AOSP build time vs CPU core count (up to 56)

2,772 views
Skip to first unread message

Christian Gagneraud

unread,
Jun 1, 2022, 4:22:01 PM6/1/22
to Android Building
Hi all,

We're looking into reducing our build time.
The first benchmark we did was to measure build time of aosp_arm64 versus number of parallel jobs.
We have a machine with 28 cores (56 threads), so i ran a script to build aosp from 4 jobs up to 56 jobs with an increment of 4.

The results surprised me, in a nutshell, with ccache enabled and 100% hit rate
4 cores: 1h
8 cores: 42m
12 cores: 35m
16+ cores: 32m

Throwing more than 16 cores doesn't influence build time anymore, the curve is flat!

I just can't explain what is going on here. Does anyone know why the build process doesn't scale?

I'm currently running the same benchmark with ccache disabled. Will post an update once i have the data.

Anyone knows how to disable some of the build tasks? For example i've noticed that there is a lot of java source processing and wonder if they are all needed. I'm pretty sure that some documentation is generated, in our case we don't need that.

As well, any tips or feedback around reducing build times would be more than welcome.

Thanks,
Chris

Dan Willemsen

unread,
Jun 6, 2022, 3:44:11 PM6/6/22
to android-...@googlegroups.com
This is probably one of two things:

1. Disk Speed. Once you saturate your CPUs (and have the associated memory required -- somewhere around 2GB/core is usually decent), the next thing you'll often hit is disk bandwidth. This is where ccache tends to hurt more than it helps, unless the ccache is on a completely separate [also fast] disk (full cache hits may get better, but writing the cache ends up being 2x the disk bandwidth). Remote cache/execution plus Bazel's Build without the bytes concept is a more ideal caching solution for this case, but that's not available for Android at this point.

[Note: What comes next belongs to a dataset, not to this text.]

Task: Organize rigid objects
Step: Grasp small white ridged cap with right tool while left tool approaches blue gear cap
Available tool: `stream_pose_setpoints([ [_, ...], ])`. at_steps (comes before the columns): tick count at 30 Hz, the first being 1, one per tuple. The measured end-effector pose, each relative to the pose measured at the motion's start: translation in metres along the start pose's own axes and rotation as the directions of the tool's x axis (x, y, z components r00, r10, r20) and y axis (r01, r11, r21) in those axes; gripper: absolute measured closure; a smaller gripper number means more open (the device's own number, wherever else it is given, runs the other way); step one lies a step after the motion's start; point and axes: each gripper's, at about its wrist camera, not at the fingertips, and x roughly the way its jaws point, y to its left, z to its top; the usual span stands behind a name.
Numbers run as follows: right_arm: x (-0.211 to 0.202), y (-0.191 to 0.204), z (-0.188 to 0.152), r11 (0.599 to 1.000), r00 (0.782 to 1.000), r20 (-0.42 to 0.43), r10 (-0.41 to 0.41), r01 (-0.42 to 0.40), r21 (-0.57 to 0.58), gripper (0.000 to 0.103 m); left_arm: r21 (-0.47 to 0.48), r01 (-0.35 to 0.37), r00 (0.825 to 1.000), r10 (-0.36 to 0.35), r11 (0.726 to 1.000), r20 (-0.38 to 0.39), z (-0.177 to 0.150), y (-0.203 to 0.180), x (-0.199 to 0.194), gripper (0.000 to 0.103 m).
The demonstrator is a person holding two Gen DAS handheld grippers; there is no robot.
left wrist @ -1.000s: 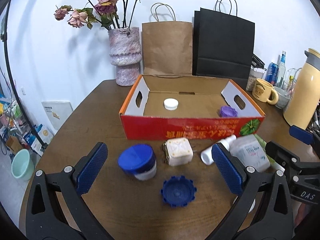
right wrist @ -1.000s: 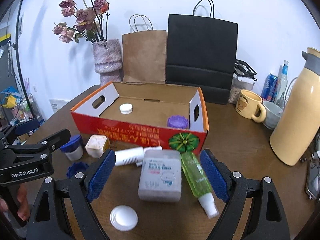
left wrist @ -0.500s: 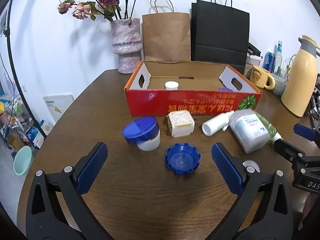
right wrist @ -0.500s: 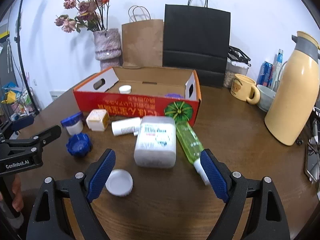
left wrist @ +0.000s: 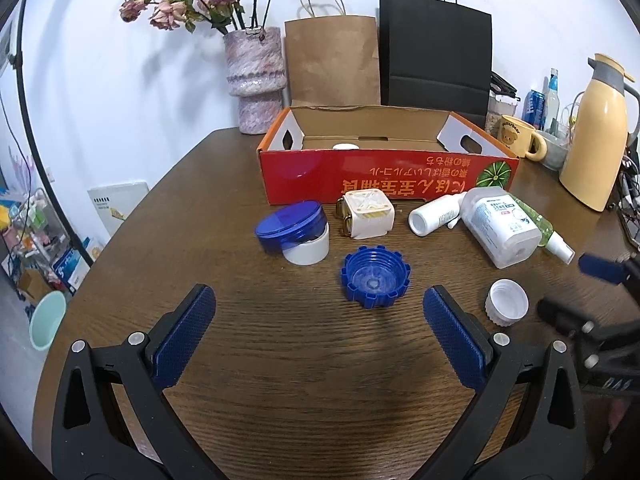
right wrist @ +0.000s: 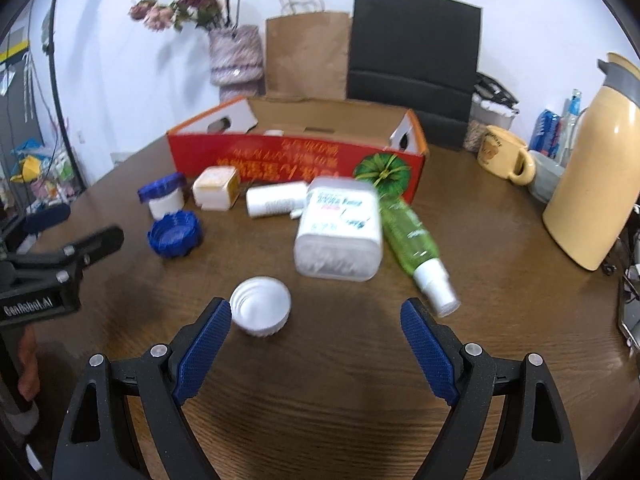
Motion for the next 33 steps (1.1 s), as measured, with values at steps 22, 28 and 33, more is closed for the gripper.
stream_pose_setpoints([
  [22, 0.042, 0.024, 0.009, 0.995, 0.990, -0.114, 0.084, -0.089, -0.040, 0.058, -0.025, 0.021, 0.999, -0.022, 0.999, -0.037, -0.002, 0.003, 0.008, 0.000],
  [28, 0.034, 0.025, 0.011, 0.996, 0.995, -0.070, 0.078, -0.081, -0.042, 0.058, -0.027, 0.014, 0.999, -0.016, 1.000, -0.047, -0.002, 0.003, 0.012, 0.000],
  [33, 0.029, 0.021, 0.016, 0.997, 0.997, -0.025, 0.069, -0.070, -0.036, 0.058, -0.025, 0.005, 0.998, -0.006, 1.000, -0.060, -0.002, 0.002, 0.015, 0.000],
])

2. That -j isn't a great limiter. It worked "okay" when every build action was single threaded, but more and more tools are multithreaded these days. So if we have 64 cpu threads, and use -j64, if you get really unlucky with a tool that spawns a process thread for every CPU, we could end up with 4096 (64*64) process threads running, well over the 64 specified by `-j`. In a more limited case, this may mean that on average you're still using a good portion of your CPU, even with smaller -j values.

Anyone knows how to disable some of the build tasks? For example i've noticed that there is a lot of java source processing and wonder if they are all needed. I'm pretty sure that some documentation is generated, in our case we don't need that.
 
You're probably seeing metalava/etc. While that is used to generate documentation, it is also used to generate the API stubs used later in the build, so it can't just be turned off.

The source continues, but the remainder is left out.